What the task asks ->
Under this line are the records; write out word for word the part that begins at the line containing "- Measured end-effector" and ends at the line containing "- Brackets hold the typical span", and no more.

Input data ->
________________________________________

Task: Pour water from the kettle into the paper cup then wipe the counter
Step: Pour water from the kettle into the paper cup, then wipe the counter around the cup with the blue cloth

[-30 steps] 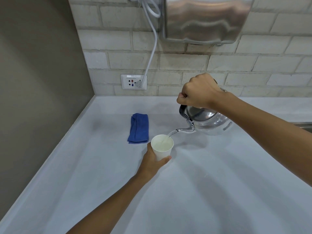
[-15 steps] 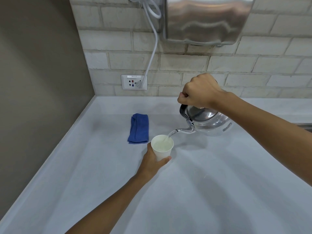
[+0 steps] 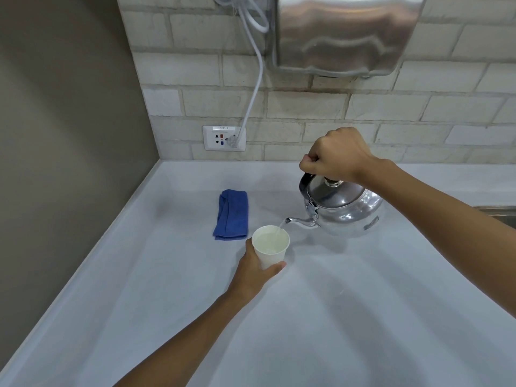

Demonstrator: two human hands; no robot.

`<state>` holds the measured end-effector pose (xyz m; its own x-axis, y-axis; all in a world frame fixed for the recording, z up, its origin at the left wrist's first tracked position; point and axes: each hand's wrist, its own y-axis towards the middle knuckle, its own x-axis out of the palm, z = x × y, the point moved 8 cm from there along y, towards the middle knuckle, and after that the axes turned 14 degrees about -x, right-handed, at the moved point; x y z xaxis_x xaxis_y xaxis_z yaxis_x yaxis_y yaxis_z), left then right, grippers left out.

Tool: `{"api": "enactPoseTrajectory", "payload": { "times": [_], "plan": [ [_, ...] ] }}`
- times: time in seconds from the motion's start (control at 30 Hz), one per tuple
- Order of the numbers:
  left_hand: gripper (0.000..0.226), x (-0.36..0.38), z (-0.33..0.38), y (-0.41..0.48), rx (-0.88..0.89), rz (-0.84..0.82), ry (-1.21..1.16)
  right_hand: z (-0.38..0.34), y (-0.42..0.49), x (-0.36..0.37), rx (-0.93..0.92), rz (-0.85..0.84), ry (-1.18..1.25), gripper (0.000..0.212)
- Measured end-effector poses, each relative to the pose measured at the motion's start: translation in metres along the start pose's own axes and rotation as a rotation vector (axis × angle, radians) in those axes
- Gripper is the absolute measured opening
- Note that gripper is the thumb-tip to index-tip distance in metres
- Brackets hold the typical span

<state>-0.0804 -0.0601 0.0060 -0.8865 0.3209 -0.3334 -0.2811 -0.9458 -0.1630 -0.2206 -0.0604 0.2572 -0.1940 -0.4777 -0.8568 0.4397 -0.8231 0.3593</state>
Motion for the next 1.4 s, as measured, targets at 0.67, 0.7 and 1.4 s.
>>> {"api": "enactPoseTrajectory", "payload": {
  "times": [0.67,0.7,1.4],
  "plan": [
    [0.073,0.000,-0.014,0.006,-0.028,-0.024,-0.012,0.094,-0.009,0.119,0.674,0.130,0.507,0.050],
    [0.072,0.000,-0.015,0.006,-0.031,-0.024,-0.014,0.095,-0.006,0.123,0.673,0.129,0.513,0.050],
    [0.080,0.001,-0.009,0.004,-0.030,-0.054,0.009,0.070,0.001,0.128,0.631,0.202,0.507,0.041]
  ]
}}
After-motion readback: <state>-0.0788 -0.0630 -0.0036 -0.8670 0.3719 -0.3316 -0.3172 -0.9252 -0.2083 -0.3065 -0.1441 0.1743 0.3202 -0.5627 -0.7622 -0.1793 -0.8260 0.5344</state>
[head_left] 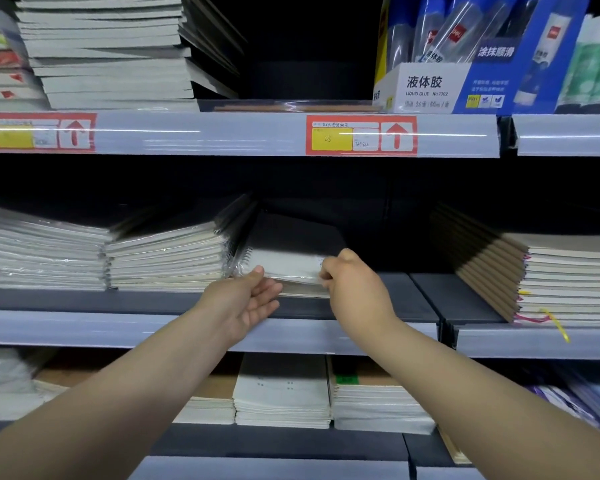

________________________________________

Exercise response ->
- Measured end-effector poses, each relative to the pose measured at the motion's start: translation in metres along the start pose's own axes and rotation as a rotation vector (axis × angle, radians) in those axes
- Gripper is the absolute measured opening
- Note that gripper is the thumb-tip to index-tip distance in metres
- Brackets hold the typical span

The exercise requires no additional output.